Tough balancing act for tough Rody

President Duterte is now faced with a difficult balancing act after recent events that are expected to bear on his leadership skills or the lack of it.

The Supreme Court's ruling upholding the Enhanced Defense Cooperation Agreement (EDCA) sealed the bind that the country has in terms of hosting the American government's Asian pivot.

While it is within Duterte's power to rescind the executive agreement, such an action would result in huge complications in the country's relations not only with the United States but other nations that are investing heavily to help beef up the country's military might.
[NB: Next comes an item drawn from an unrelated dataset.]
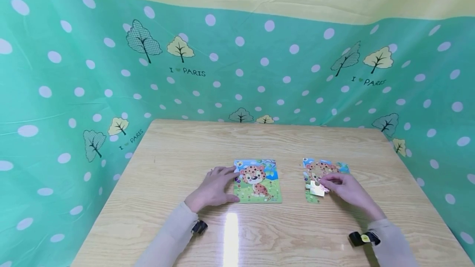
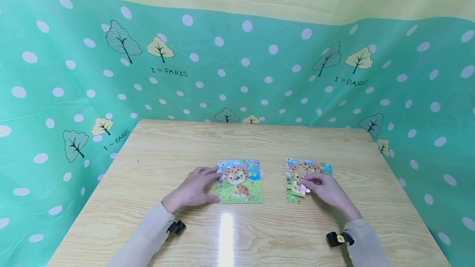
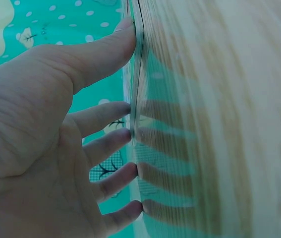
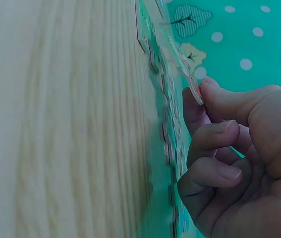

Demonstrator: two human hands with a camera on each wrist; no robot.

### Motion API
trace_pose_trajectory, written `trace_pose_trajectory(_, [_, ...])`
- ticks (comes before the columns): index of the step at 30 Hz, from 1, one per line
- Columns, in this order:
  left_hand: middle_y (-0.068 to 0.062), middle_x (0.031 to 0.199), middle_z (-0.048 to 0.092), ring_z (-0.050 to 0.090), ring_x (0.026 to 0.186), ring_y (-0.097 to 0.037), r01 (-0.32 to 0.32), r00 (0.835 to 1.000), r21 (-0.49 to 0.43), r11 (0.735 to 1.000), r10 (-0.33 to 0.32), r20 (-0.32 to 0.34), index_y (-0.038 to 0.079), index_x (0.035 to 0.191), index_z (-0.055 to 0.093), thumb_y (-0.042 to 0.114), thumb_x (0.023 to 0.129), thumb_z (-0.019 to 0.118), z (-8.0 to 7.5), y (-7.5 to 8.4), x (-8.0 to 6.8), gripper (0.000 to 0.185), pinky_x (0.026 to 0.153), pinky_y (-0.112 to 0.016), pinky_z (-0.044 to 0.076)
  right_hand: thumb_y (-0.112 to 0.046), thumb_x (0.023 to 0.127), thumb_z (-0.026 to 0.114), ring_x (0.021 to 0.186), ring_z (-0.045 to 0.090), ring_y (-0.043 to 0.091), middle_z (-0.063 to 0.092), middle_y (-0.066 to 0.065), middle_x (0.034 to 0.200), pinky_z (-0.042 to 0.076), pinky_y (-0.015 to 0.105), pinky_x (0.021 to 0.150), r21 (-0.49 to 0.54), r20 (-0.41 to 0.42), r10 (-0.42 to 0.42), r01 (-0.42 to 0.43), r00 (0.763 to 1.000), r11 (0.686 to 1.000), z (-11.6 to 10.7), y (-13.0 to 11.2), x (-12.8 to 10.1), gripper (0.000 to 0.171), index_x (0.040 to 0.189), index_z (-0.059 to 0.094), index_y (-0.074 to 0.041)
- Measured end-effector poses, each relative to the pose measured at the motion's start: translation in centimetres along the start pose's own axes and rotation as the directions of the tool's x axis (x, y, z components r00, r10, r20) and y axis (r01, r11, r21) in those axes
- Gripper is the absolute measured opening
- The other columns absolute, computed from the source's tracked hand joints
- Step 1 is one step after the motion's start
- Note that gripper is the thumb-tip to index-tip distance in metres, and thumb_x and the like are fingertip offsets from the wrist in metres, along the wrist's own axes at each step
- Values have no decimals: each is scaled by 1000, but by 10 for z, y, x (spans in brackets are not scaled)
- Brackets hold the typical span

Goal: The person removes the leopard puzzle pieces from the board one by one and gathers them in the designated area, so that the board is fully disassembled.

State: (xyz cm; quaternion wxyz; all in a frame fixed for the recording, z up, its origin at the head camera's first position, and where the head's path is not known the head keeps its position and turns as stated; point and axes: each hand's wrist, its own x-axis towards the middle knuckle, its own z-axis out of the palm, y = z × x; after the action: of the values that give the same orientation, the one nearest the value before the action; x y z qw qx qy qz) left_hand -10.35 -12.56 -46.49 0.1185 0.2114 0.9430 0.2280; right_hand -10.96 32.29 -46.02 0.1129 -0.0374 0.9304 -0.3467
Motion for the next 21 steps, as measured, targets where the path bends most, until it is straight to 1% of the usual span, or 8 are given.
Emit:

Both the United States and China are not letting up on Duterte, either as US Secretary of State John Kerry's recent visit showed while China continues with its carrot and stick approach to Duterte.
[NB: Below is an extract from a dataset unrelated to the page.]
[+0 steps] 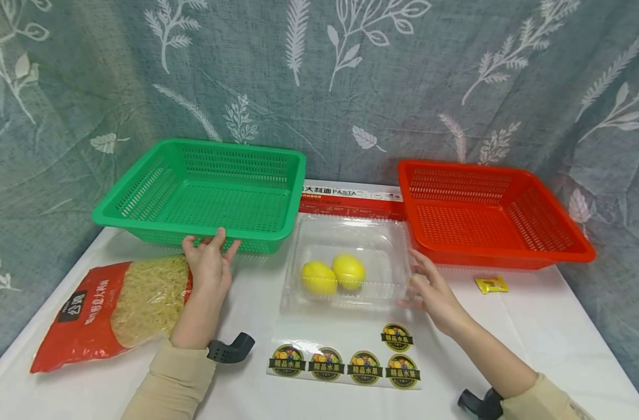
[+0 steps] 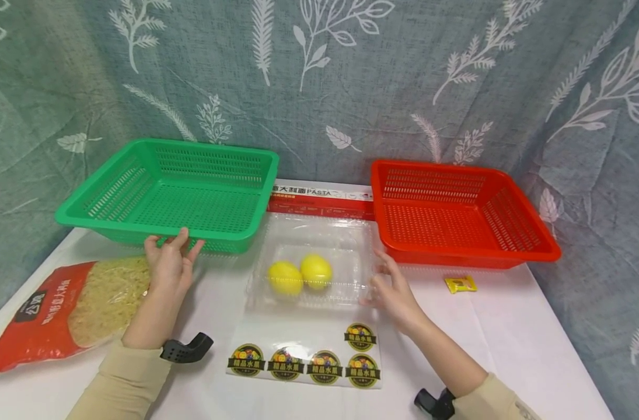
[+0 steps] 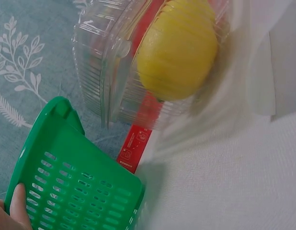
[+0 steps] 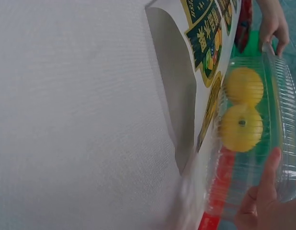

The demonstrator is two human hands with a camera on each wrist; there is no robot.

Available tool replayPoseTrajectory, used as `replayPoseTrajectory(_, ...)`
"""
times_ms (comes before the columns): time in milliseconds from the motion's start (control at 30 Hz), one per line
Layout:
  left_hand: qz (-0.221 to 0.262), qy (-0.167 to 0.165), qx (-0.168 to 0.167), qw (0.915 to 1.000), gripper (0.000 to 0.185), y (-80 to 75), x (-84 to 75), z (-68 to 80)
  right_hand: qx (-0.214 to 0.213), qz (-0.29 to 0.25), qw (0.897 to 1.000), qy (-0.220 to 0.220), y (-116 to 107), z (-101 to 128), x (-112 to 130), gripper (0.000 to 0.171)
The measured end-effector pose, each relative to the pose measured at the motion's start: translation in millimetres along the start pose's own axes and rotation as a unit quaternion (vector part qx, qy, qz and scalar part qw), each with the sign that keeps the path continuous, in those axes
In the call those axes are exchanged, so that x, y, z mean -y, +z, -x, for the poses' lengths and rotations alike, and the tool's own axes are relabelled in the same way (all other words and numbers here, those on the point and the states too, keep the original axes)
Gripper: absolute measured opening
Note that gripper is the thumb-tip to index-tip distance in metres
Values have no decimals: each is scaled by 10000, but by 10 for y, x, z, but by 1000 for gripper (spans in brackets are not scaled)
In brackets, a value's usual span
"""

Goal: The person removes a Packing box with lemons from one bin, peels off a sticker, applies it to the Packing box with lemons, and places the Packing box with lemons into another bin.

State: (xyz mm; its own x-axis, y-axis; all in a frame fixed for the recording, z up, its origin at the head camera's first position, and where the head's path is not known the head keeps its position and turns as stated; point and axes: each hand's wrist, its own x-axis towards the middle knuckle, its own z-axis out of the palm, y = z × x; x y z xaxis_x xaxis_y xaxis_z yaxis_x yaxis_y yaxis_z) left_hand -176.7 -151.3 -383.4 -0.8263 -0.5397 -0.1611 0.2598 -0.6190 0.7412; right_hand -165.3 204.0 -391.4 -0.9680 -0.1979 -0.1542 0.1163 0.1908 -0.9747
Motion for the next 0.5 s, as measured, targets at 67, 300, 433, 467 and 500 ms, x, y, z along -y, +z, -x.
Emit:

The crux of the battle for Duterte's attention between China and the US is the recent ruling of the Permanent Court of Arbitration (PCA) in The Hague that essentially ruled as invalid the nine-dash claim of China over most of the South China Sea.

The US along with Western allies and basically the Philippines and Vietnam and Asia are demanding that China recognize and comply with the decision of the arbitral tribunal.

China which has not recognized the arbitration proceeding has demanded that the Philippines abandon the PCA Award which restored to it territories that China had occupied before official bilateral talks are held.

The PCA decision has placed Duterte in estoppel over his policy with China since it compelled him to act according to the court ruling on the previous administration's tough dealings with China that was instigated by the US.

Both the supposed expansionist drive of China and the Asian policy pivot of the United States happened at the same time, with the US aiming to contain the fast emerging Asia powerhouse while China pushes back through its military and economic might.

China since the PCA ruling appears to have become sensitive to every action and statement of Duterte.

China, for instance, did not let pass Duterte's reference to the South China Sea conflict in his State of the Nation Address despite the two-sentence mention of the issue in the more than one and a half hour speech.

"With regard to the West Philippine Sea otherwise known as (South) China Sea, we strongly affirm and respect the outcome of the case before the Permanent Court of Arbitration as an important contribution to the ongoing efforts to pursue the peaceful resolution and management of our disputes. On the aspect of our peace processes relating to our engagement with the international community, the Philippines shall remain committed to work under and with international partners achieving lasting peace and progress in the country," Duterte said.

China in a statement published in its state news service Xinhua said Duterte made a wrong political judgment over the South China Sea issue by giving weight to what it called as "illegal and invalid arbitral award against China."

China said the arbitration move "launched by President Duterte's predecessor and steadily rejected by China, has become an illegally established barrier for Manila itself to overcome in order to start talks with Beijing to end their island spats."

"If the Philippines truly wants peace, then, it should come back to the right track. That starts with recognizing the harms the arbitration has already inflicted on bilateral ties and regional tranquility," it said.

Kerry said the US government will encourage China and the Philippines to engage in dialog, of course with the PCA ruling as a reference point, which China had consistently rejected as basis for talks.

Duterte and Foreign Affairs Secretary Perfecto Yasay, thus far, have not shown a consistent stand on the South China Sea issue and state one thing or another depending with whom they recently talked.

Likely, it would not be the drugs war that will define Duterte's maiden year but how he handles the potential crisis that is the conflict with China.